In biotechnological productions, higher biomass concentrations and smaller fermenter volumes are desirable for higher volumetric productivities. There are two generally accepted methods for high productivity: cell immobilization and cell recycle. Reimann et al. [32] reported the first attempt of continuous cultivation with cell recycling using hollow-fiber membrane modules for production of 1,3-PDO by C. butyricum. It was reported that the concentration could not be increased by cell recycling when it was compared with the un-recycled cultures (28.4 g L−1) for Clostridial 1,3-PDO fermentation. However, the system failed at higher glycerol concentration of 92 g L−1 due to the inability of cells to grow at such high substrate concentration. The productivity was at its highest value at a dilution rate of 0.7 h−1 for two substrate concentrations (32 and 56 g L−1). On the other hand, it decreased with the increasing dilution rates, which was particularly due to inhibition by the fermentation products. Previous studies showed that inhibition imposed by the products was the major limitation of this method, as in this study. Also, there were other biotechnological productions using cell recycling which were affected by by-product inhibitions such as 2,3-BD [42], lactic acid [27, 43], propionic acid [44], acetic acid [45], ethanol [46] and acetone/butanol [30]. Cells might also be affected by the mechanical stress caused by pumping the viscous culture through the hollow-fiber membrane module and through tubings in peristaltic pumps.

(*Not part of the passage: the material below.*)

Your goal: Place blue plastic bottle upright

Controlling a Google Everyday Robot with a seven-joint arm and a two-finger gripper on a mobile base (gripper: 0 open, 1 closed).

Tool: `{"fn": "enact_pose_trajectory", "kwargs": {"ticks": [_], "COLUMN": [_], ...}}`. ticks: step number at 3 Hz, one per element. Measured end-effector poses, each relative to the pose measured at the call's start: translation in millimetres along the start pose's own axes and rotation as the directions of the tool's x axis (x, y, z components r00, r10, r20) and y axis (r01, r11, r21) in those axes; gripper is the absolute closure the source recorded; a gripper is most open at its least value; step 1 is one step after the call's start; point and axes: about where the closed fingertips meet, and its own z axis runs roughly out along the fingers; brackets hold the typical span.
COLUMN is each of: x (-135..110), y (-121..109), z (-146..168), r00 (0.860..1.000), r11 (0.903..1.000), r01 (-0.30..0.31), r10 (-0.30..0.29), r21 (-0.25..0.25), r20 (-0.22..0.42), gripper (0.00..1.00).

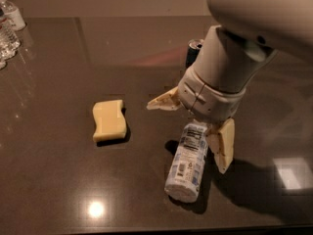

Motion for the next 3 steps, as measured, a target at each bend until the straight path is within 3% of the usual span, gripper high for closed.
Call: {"fn": "enact_pose_trajectory", "kwargs": {"ticks": [1, 3], "x": [-3.7, 17.6], "y": [10.0, 24.3], "z": [16.0, 24.5], "r00": [0.990, 0.962], "r11": [0.9881, 0.9567], "r01": [0.140, 0.257], "r10": [-0.141, -0.267], "r21": [-0.063, -0.138], "r20": [-0.018, -0.063], "gripper": [0.00, 0.00]}}
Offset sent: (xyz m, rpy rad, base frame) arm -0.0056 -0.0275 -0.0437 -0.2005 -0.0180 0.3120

The use of hollow-fiber ultrafiltration membrane module helped to eliminate time-consuming and challenging methods for downstream processing such as flocculation, coagulation and centrifugation. It seems that inhibition of the by-products is one of the major limitations of this method. Because of the high cost of product recovery, a high final product concentration is desirable. To achieve this, the formation of by-products should be minimized, which was achieved up to a certain extent in this study. Also, metabolic engineering can be used to manipulate the pathways so that by-product pathways can be controlled or even eliminated.